After pivoting into the meta values above, we reduce the number of sessions to investigate to a more manageable volume:

 

Now we can start to open other meta keys and look for values of interest without being overwhelmed by the enormous amount of data. This could involve looking at meta keys such as Filename, Directory, File Type, Hostname Alias, TLDSLD, etc. Based off the meta values below, the domain de11-rs4[.]com stands out as interesting and something we should take a look at; as an analyst, you should investigate all domains you deem of interest:

 

Opening the Events view for these sessions, we can see a beacon pattern of ~10 minutes, the filename is the same everytime, and the payload size is consistent apart from the initial communication which could be a download of a second stage module to further entrench - this could also be legitimate traffic and software simply checking in for updates, sending some usage data, etc.:

 

Reconstructing the events, we can see the body of the POST contains what looks like Base64 encoded data, and in the response we see a 200 OK but with a 404 Not Found message and a hidden attribute which references cmd.exe and whoami:

The Base64 data in the POST is encrypted, so decoding it at this point would not reveal anything useful.
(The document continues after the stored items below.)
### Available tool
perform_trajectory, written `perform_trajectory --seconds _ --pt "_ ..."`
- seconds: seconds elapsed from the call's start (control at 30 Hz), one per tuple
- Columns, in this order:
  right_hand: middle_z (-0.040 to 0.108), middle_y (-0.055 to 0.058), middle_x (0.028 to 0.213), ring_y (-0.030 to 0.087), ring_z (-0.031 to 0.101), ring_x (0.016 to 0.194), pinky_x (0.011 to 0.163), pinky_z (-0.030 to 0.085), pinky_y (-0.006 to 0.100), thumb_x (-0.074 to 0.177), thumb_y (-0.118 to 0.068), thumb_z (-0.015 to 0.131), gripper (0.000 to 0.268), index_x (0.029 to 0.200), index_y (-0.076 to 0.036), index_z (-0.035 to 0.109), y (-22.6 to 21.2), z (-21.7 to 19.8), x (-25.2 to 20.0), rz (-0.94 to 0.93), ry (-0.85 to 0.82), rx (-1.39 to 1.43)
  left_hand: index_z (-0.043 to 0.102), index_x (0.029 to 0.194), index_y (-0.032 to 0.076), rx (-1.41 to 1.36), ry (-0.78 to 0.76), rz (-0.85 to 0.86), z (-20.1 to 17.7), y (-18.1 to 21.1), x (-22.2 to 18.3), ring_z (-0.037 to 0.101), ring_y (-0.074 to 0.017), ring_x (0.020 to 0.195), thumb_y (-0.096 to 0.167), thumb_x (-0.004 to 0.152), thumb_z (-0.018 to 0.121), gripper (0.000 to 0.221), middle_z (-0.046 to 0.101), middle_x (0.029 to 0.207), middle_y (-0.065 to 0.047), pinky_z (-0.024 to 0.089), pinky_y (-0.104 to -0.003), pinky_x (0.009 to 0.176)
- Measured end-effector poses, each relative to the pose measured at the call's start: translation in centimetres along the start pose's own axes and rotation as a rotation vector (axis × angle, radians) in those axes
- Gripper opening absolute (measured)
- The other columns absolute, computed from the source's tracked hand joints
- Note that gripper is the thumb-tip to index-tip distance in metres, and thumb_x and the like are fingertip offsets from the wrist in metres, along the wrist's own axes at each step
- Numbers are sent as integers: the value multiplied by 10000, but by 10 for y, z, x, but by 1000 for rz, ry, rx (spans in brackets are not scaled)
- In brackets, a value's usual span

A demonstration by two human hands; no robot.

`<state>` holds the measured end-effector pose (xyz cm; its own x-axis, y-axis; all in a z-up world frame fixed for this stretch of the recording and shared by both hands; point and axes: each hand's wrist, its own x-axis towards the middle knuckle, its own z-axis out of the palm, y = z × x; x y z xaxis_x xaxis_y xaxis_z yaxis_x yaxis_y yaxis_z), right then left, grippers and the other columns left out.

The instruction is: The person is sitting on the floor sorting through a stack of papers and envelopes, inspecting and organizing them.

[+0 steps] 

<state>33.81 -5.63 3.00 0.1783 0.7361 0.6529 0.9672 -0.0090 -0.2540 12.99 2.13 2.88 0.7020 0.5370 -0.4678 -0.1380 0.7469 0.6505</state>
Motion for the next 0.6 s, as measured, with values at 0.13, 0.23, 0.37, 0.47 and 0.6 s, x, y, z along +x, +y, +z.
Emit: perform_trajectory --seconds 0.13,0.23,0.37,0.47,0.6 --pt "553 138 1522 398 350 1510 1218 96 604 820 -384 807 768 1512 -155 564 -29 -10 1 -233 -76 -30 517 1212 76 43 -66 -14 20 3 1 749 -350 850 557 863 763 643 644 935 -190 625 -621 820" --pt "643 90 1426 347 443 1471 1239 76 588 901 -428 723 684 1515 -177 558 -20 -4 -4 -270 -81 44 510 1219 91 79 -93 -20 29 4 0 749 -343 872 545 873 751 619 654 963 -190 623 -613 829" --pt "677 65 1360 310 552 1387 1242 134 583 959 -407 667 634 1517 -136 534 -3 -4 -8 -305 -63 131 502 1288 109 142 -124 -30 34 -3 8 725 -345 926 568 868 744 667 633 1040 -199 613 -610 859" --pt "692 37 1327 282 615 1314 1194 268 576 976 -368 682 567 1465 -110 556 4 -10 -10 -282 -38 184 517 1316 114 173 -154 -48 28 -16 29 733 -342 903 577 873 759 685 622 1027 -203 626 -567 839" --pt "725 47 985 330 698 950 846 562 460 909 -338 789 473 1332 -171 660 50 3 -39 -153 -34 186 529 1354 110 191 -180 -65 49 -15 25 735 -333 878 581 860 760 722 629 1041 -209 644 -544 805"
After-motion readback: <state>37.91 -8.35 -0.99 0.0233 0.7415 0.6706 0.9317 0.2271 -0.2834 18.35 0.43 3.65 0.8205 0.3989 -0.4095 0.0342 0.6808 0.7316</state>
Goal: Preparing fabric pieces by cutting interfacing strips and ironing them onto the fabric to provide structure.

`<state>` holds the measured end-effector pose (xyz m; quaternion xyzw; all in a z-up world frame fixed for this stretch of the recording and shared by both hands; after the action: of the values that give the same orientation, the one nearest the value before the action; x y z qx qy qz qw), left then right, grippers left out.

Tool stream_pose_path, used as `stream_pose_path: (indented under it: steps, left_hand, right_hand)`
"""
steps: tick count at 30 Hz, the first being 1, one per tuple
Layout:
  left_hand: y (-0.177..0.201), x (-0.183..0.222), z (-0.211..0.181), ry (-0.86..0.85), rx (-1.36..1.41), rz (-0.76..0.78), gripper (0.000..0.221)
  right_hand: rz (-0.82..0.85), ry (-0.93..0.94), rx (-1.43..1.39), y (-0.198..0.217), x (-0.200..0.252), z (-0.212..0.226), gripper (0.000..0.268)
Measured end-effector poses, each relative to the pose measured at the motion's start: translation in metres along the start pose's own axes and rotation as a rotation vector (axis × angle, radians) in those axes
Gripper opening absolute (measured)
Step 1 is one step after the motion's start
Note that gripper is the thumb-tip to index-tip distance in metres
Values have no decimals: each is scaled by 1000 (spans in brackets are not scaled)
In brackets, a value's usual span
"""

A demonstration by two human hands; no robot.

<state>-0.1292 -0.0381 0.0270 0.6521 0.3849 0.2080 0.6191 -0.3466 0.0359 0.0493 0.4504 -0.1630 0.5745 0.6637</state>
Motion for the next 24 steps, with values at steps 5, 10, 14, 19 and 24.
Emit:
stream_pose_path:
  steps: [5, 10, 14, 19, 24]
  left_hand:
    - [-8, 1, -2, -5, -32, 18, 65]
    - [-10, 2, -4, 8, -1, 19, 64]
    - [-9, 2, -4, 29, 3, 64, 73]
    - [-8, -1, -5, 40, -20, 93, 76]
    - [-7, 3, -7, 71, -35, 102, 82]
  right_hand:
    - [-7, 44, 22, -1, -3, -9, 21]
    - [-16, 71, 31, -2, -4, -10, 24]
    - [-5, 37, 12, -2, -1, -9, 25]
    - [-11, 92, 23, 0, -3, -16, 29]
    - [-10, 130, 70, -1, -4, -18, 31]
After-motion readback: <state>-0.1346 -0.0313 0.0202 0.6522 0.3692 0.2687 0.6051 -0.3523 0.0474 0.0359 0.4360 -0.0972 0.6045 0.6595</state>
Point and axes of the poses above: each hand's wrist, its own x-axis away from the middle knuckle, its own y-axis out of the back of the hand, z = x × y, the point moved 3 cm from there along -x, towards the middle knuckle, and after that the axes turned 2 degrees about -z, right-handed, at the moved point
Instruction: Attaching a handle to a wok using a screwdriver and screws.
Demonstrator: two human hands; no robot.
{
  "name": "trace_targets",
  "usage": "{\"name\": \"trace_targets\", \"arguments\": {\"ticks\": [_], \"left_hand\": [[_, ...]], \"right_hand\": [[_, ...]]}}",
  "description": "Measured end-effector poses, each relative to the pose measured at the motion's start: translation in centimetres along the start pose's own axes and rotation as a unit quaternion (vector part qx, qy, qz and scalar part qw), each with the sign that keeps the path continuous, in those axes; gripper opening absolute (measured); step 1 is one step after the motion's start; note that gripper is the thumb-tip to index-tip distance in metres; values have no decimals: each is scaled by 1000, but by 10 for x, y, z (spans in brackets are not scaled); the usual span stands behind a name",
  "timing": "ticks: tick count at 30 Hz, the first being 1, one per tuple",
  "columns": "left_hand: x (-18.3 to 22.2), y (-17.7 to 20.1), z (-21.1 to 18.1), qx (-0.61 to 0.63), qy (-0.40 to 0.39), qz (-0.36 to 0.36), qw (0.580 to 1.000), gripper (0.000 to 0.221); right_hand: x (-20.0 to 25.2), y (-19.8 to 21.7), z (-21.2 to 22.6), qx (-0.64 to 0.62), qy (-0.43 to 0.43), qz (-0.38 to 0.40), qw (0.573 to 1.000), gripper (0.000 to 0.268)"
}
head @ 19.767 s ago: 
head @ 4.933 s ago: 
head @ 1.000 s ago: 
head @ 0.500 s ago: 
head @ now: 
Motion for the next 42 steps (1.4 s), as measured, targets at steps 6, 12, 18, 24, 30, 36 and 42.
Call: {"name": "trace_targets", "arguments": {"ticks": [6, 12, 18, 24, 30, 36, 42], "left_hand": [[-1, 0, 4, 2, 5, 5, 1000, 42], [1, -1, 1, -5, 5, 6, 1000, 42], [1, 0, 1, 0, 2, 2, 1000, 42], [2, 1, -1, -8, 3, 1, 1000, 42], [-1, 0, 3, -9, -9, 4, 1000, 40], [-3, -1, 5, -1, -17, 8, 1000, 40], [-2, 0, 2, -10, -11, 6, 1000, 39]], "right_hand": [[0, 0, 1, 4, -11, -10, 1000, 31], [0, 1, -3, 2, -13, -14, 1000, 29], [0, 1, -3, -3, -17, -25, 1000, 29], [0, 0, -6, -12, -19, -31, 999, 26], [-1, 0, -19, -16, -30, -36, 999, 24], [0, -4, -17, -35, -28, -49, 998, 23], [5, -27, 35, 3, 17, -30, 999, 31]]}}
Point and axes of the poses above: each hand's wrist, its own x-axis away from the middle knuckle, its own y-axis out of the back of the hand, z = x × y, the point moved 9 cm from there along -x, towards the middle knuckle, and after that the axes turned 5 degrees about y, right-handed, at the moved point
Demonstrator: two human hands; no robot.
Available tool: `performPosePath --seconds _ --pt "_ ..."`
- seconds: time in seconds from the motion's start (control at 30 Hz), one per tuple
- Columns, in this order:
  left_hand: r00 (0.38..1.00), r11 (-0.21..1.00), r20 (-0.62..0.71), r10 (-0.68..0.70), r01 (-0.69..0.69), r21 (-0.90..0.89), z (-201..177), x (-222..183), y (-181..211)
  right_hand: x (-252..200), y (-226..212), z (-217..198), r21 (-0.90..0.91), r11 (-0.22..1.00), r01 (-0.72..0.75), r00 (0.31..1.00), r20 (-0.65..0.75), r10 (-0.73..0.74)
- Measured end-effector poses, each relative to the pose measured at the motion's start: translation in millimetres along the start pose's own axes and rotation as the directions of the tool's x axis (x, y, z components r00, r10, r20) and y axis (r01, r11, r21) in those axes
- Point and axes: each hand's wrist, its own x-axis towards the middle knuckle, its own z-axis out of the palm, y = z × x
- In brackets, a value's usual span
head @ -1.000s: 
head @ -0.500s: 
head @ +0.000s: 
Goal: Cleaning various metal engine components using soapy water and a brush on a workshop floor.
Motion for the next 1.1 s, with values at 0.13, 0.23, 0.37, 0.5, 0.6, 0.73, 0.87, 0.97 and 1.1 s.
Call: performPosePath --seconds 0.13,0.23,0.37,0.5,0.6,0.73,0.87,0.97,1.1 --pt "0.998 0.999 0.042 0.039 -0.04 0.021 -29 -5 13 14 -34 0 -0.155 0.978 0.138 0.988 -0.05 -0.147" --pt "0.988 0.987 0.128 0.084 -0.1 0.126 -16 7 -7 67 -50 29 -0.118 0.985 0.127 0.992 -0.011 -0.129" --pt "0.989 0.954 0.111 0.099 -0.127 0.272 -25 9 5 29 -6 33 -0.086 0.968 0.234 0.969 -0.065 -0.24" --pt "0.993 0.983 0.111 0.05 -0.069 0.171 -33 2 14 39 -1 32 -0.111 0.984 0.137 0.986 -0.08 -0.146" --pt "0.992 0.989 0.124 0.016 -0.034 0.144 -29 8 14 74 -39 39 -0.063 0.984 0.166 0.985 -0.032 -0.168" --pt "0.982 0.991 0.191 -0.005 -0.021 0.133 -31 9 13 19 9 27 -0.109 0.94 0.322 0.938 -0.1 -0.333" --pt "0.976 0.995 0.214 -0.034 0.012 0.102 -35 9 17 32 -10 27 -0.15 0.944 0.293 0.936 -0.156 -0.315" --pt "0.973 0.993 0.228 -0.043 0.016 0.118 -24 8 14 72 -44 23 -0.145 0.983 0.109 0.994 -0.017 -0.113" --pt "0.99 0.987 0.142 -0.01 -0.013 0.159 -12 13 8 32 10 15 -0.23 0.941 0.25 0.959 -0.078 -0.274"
We may, however, be able to obtain the key and encryption mechanism if we had the executable, keep reading on to see!

 

Similarly we see another session which is the same but the hidden attribute references tasklist.exe:

The following application rule logic would detect default Throwback C2 communication:
service = 80 && analysis.service = 'http six or less headers' && analysis.service = 'http post no get no referer' && filename = 'index.php' && directory = '/' && query begins 'pd='

This definitely stands out as C2 traffic and would warrant further investigation into the endpoint. This could involve directly analysing all network traffic for this machine, or switching over to NetWitness Endpoint to analyse what it is doing, or both.

 

NOTE: The network traffic as seen here would be post proxy, or traffic in a network with no explicit proxy settings (https://www.educba.com/types-of-proxy-servers/).

 

Detection Using NetWitness Endpoint

As per usual, I start by opening the compromise keys. Under Behaviours of Compromise (BOC), there are multiple meta values of interest, but let's start with outbound from unsigned appdata directory:

 

Opening the Events view for this meta value, we can see that an executable named, dwmss.exe, is making a network connection to de11-rs4[.]com:

 

Coming back to the investigation view, we can run a query to see what other activity this executable is performing. To do this, we execute the following query, filename.src = 'dwmss.exe' - here we can see the executable is running reconaissance type commands:

 

From here we decide to download the executable directly from the machine itself and perform some analysis on it. In this case, we ran strings and analysed the output and saw there were a large number of references to API calls of interest:

 

There is also a string that references RC4, which is an encryption algorithm. This could be of potential interest to decrypt the Base64 text we saw in the network traffic:

 

RC4 requires a key, so while analysing the strings we should also look for potential candidates for said key. Not far from the RC4 string is something that looks like it could be what we are after:

 

Navigating back to the packets and copying some of the Base64 from one of the POST's, we can run it through the RC4 recipe on CyberChef with our proposed key; in the output we can see the data decoded successfully and contains information about the infected endpoint:

 

Now we have confirmed this is malware, we should go back and look at all the activity generated by this process. This could be any file that it has created, files dropped around the same time, folders it may be using, etc.

 

Conclusion

C2 frameworks are constantly being developed and improved upon, but as you can see from this C2 which is ~6 years old, their operation is fairly consistent with what we see today, and with the way NetWitness allows you to pull apart the characteristics of the protocol, they can easily be identified.